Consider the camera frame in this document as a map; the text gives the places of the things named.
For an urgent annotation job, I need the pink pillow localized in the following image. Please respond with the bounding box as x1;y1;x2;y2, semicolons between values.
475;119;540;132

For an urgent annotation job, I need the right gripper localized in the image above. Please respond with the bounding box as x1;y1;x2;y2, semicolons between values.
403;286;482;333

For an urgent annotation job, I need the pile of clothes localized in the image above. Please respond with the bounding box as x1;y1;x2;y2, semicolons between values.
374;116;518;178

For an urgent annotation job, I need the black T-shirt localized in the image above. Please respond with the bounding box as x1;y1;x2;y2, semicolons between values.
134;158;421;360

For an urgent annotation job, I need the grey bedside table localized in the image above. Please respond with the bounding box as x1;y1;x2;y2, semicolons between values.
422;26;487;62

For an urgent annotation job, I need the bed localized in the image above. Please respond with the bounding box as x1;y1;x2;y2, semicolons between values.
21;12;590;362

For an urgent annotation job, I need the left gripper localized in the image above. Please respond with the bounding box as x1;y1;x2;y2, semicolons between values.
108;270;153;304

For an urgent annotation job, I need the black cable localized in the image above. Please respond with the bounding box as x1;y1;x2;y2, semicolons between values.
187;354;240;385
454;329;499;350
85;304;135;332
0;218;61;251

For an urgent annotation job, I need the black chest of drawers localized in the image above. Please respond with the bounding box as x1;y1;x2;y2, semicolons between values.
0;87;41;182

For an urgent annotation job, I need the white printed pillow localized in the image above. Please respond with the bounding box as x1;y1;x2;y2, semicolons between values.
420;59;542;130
▬▬▬▬▬▬▬▬▬▬
# INSTRUCTIONS FOR THE TASK
All lines starting at the one holding "For an urgent annotation job, I need the black chest" and ending at the last line above must be output exactly, and no other line may appear.

# EXPECTED ANSWER
For an urgent annotation job, I need the black chest of drawers localized in the image above. Please respond with the bounding box as x1;y1;x2;y2, semicolons between values.
0;87;41;182

For an urgent annotation job, I need the white printed pillow localized in the image above. Please respond with the bounding box as x1;y1;x2;y2, semicolons between values.
420;59;542;130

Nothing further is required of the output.